A top–down physical process is the acid exfoliation, followed by the oxidation of the nano-obtained product. Li et al. [85] suggested an electrochemical synthesis route to produce a variety of GQDs, although the products differ in size, emission colours, and other intrinsic properties. Hydrothermal synthesis can be done just on precise precursors, such as GO, with a functionalization with oxidizing agents to introduce functional groups on the product surface [86].
The bottom–up method provides for the generation of aromatic molecules as precursors and can lead to high yield. Li et al. [87] developed a protocol to fabricate GQDs through direct pyrolysis on citric acid.
The synthesis routes mentioned above lead to a differentiation of the GQDs produced and their different physicochemical properties which depend on procedure, precursors, defects, and functional groups [88][89]. The GQDs’ properties of interest are absorbance, photoluminescence (PL), electrochemical photoluminescence among the optical ones and of course their biocompatibility; all these properties make them great candidates for bioimaging and theragnostic applications.

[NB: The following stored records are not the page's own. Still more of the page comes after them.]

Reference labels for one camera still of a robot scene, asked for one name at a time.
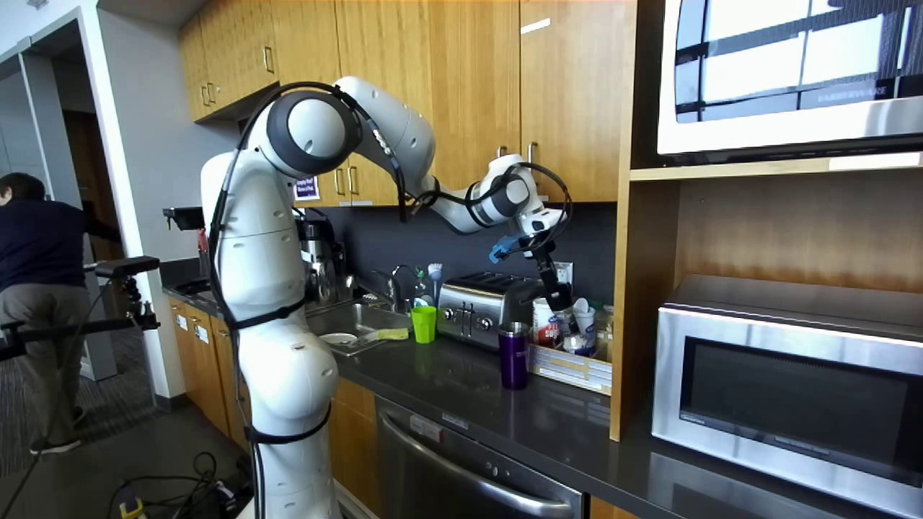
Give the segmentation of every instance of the black shirt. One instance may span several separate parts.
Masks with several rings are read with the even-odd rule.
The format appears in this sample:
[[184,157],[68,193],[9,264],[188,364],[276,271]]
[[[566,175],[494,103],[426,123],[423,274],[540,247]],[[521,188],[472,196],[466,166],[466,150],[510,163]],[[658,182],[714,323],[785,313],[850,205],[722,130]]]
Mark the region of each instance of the black shirt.
[[60,202],[11,198],[0,208],[0,291],[83,284],[83,212]]

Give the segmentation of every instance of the faucet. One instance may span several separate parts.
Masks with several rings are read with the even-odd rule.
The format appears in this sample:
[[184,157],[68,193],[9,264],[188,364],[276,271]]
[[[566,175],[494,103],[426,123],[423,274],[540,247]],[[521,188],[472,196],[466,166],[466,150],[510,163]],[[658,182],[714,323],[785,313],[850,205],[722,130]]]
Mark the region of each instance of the faucet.
[[391,302],[391,312],[403,313],[409,309],[407,284],[401,284],[401,274],[416,274],[413,264],[399,261],[388,274],[384,274],[387,300]]

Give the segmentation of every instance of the wooden shelf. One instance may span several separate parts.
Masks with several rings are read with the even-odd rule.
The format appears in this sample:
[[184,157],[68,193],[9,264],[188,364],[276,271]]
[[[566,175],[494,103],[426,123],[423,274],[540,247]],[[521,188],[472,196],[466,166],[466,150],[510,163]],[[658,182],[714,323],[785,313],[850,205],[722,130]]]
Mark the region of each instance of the wooden shelf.
[[635,166],[632,182],[696,182],[696,178],[746,178],[746,175],[817,175],[817,173],[923,173],[923,153],[880,156],[828,156],[785,160],[686,163],[686,166]]

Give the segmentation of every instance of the dishwasher handle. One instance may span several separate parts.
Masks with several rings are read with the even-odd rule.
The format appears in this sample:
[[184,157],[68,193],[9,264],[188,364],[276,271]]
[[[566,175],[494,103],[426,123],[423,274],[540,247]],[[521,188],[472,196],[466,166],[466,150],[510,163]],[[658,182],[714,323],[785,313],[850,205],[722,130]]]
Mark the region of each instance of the dishwasher handle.
[[461,464],[453,464],[446,457],[442,457],[435,449],[430,449],[426,444],[416,440],[409,431],[403,431],[388,414],[380,413],[380,424],[384,428],[388,428],[403,447],[416,449],[423,462],[442,467],[445,472],[453,472],[455,479],[466,482],[471,488],[475,488],[482,496],[528,513],[528,516],[572,516],[572,505],[569,500],[543,500],[524,492],[515,492],[510,488],[501,488]]

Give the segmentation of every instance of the purple bottle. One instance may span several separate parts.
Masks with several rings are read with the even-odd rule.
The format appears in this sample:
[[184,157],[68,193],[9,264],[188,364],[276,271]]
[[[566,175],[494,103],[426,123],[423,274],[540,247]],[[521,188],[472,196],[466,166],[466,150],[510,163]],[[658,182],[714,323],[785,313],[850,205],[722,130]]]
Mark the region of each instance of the purple bottle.
[[505,389],[521,389],[528,384],[528,326],[510,323],[499,332],[499,381]]

The absorption characteristics of GQDs are shown in the short-wavelength region because of C=C bonds and around 270–390 nm they show peaks for the C=O bonds. The passivation of the surface with a functional group can alter the disposition of the peaks; it strongly depends on the type of dot.
The principal and most fascinating property of the carbon dots is their photoluminescence. The unclear photoluminescence mechanism is one of the impediments to understand completely the physical mechanism behind these promising materials. The tuneable property of photoluminescence is size-dependent since it is related to quantum confinement. Moreover, other factors such as shape, defect, and doping also influence the effect. In detail, Zhu et al. [90] reported that PL is related to the quantum confinement effect of the electrons in sp2 carbons [91]. Another structure-dependent characteristic of GQDs is the electron transfer [92]. Biocompatibility and almost absent toxicity make them eligible for in vivo applications. In vitro studies have been made by Shang et al. [93], and they studied the GQDs’ effects on the cellular life finding out how the nanomaterial did not affect either the viability or the reproduction capacity. In vivo studies have been made on mice by exposing them to different nanomaterials. The results showed no abnormalities in organs or habits and brought to awareness their excellent biocompatibility, raising interest in the possible bio-applications.
The possible bio-applications of GQDs are cellular imaging [94], real-time in vivo biosensing [95], and drug delivery [96].
The main advantages of GQDs upon traditional imaging solution is related to the extremely high biocompatibility together with facile tailoring properties. Furthermore, the metabolic excretion after the procedure promotes a rapid removal of toxic formulation elements, e.g., heavy metals such as gadolinium or europium used in imaging procedures [97].